Exercise: Transcribe the stretch of entries below from the line with "The text here" through the line with "Trace the outline of the pink bear strawberry", exactly and with both ends included; leave out all other lines.

[Data extracted from a collection]
+---+
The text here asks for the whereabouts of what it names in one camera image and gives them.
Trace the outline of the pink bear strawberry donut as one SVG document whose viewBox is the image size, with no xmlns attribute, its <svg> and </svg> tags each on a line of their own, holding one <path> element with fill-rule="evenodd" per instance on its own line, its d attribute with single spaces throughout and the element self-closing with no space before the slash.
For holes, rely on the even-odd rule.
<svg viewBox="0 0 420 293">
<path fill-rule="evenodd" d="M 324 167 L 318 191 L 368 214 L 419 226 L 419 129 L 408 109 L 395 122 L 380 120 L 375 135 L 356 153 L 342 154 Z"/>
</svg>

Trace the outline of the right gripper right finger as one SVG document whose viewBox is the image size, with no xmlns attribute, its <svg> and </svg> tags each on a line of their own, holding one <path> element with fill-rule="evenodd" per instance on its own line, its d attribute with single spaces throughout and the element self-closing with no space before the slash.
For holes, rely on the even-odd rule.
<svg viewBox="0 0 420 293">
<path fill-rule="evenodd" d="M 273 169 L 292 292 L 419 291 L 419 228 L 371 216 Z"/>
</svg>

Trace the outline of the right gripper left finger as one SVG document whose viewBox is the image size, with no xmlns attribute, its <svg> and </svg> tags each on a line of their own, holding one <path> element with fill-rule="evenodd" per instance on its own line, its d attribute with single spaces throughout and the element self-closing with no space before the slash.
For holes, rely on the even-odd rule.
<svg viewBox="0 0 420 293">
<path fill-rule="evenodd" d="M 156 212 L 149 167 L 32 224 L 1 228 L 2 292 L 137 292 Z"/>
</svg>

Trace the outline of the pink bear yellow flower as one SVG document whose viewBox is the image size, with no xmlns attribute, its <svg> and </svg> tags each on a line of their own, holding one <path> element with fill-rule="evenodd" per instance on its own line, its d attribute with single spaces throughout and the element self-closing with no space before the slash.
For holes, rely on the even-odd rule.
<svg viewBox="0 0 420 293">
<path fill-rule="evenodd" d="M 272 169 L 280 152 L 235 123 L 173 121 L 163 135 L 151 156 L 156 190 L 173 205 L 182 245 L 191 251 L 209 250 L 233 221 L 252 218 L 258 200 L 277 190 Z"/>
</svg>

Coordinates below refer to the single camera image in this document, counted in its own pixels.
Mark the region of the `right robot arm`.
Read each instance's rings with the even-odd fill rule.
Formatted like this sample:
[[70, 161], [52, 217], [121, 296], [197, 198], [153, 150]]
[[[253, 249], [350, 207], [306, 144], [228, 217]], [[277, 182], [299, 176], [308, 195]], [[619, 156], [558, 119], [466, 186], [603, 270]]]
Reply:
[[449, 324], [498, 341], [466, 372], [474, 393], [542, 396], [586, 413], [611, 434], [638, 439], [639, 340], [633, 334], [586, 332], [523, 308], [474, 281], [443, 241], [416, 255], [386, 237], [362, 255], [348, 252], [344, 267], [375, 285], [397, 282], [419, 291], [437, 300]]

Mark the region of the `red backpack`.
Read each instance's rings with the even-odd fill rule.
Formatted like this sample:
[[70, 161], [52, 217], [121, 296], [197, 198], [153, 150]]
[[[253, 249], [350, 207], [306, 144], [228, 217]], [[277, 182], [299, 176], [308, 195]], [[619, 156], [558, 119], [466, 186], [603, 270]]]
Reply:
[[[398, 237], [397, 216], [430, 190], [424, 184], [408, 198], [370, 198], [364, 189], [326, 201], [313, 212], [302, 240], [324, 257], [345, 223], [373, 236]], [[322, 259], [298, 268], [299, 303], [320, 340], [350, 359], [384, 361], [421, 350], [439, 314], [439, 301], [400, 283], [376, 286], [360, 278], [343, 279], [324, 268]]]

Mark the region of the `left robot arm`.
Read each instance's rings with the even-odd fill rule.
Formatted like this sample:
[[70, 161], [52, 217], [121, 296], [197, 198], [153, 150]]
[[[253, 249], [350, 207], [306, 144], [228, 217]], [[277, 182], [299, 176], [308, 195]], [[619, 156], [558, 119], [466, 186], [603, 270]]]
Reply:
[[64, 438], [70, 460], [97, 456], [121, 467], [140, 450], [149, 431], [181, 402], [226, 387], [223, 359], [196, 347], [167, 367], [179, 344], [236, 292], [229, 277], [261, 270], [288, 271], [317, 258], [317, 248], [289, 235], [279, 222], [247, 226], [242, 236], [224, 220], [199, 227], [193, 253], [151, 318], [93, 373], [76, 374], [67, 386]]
+---+
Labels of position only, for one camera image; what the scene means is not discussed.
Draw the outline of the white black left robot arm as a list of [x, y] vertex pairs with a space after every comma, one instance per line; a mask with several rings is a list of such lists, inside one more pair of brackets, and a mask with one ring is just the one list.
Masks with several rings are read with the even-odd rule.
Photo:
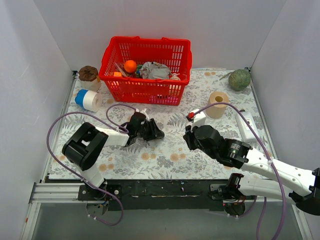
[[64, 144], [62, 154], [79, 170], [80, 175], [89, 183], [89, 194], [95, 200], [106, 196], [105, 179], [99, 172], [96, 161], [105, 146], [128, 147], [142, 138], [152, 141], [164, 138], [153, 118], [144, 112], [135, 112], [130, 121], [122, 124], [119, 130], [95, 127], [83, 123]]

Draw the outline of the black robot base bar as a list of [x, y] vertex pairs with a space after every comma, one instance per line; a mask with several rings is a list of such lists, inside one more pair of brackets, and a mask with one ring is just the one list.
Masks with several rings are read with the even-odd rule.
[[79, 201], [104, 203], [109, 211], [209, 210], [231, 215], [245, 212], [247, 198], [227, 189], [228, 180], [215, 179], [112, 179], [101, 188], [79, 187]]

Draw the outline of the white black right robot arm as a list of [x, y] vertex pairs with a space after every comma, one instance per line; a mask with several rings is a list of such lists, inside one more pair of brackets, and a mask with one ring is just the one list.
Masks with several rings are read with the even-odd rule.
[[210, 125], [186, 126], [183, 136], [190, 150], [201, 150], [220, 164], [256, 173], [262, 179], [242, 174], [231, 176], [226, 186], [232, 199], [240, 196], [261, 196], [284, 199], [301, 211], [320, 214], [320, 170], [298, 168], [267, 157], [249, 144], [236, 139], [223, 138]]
+---+
Output:
The text here asks for the whereabouts of what it names in one camera image and gives them.
Trace the outline of the pink bear strawberry donut as one SVG document whose viewBox is the image size, with no xmlns attribute, its <svg> and </svg> tags each on a line of their own, holding one <path> element with fill-rule="evenodd" per instance on its own line, its d attribute with single spaces throughout and the element self-closing with no space before the slash.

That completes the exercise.